WHAT IS EXPECTED:
Looking at the data, count the lines where the word "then" occurs and answer with only the number.

INFORMATION SHOWN:
▶
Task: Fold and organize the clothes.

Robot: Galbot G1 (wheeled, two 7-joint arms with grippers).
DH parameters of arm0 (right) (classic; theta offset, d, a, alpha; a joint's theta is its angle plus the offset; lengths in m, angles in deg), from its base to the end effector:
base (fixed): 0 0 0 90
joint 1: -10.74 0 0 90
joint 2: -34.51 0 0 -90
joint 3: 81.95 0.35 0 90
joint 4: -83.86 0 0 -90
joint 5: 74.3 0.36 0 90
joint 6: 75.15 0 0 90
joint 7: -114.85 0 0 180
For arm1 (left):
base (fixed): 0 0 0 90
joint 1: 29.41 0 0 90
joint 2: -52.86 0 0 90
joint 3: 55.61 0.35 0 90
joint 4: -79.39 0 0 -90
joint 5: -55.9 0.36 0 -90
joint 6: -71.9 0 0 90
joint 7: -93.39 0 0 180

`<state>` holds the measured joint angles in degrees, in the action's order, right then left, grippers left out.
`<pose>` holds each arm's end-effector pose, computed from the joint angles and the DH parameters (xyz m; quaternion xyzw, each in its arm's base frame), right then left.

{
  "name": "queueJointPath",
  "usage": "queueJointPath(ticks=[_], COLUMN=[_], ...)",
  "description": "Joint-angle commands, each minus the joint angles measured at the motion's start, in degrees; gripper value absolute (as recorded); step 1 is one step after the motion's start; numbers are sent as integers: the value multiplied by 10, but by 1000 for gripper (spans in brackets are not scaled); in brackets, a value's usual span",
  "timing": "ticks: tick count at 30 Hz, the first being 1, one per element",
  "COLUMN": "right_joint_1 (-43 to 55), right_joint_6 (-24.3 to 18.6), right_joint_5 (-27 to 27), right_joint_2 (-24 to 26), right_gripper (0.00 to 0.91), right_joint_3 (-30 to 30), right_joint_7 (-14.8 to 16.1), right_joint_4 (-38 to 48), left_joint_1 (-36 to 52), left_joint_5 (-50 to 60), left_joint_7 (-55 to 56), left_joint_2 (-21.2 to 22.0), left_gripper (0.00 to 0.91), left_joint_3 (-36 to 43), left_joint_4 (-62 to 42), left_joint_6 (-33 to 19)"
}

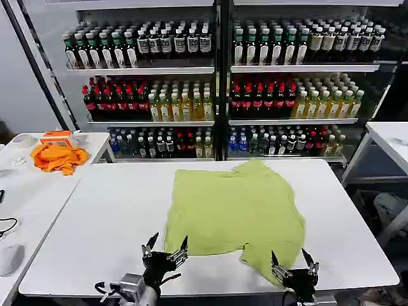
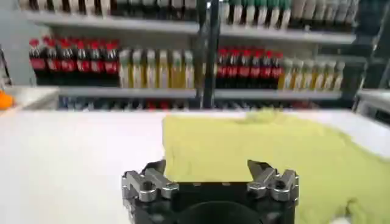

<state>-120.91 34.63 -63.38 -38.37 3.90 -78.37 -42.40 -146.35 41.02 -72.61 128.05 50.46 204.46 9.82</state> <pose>0.1252 -0.0203 -0.2949 0.0024 -0.9724 0.0454 0.2288 0.1803 -0.0423 -0.2702 -0.0877 -0.9731 0.0151 0.2127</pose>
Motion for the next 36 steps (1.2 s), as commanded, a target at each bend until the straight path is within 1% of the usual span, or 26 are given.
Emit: queueJointPath(ticks=[1, 4, 5, 6, 7, 8, 9, 30, 36], right_joint_1=[-10, -8, -8, -9, -10, -10, -9, -2, -13], right_joint_6=[9, 13, 13, 12, 10, 10, 8, 3, -17], right_joint_5=[-8, -16, -16, -15, -14, -13, -10, 10, 14], right_joint_2=[-5, -10, -10, -11, -12, -13, -14, -17, -21], right_gripper=[907, 907, 907, 655, 181, 101, 0, 0, 0], right_joint_3=[-12, -21, -22, -25, -26, -26, -26, -23, -16], right_joint_7=[-2, -2, -2, -2, -2, -2, -2, -7, -4], right_joint_4=[14, 26, 28, 29, 30, 31, 31, 39, 18], left_joint_1=[57, 60, 61, 61, 62, 61, 61, 43, 32], left_joint_5=[-41, -44, -45, -46, -48, -50, -50, -83, -113], left_joint_7=[13, 13, 13, 13, 13, 13, 11, 10, 2], left_joint_2=[-7, -10, -10, -10, -10, -10, -11, -16, -17], left_gripper=[907, 907, 826, 554, 161, 71, 20, 20, 20], left_joint_3=[-2, -2, -2, -2, -2, -2, -1, -10, -18], left_joint_4=[-80, -91, -92, -93, -93, -94, -95, -104, -84], left_joint_6=[51, 51, 51, 51, 51, 51, 51, 48, 32])
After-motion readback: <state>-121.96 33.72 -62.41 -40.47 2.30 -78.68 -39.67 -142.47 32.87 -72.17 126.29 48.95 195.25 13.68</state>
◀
RESULT OF THE EXERCISE:
2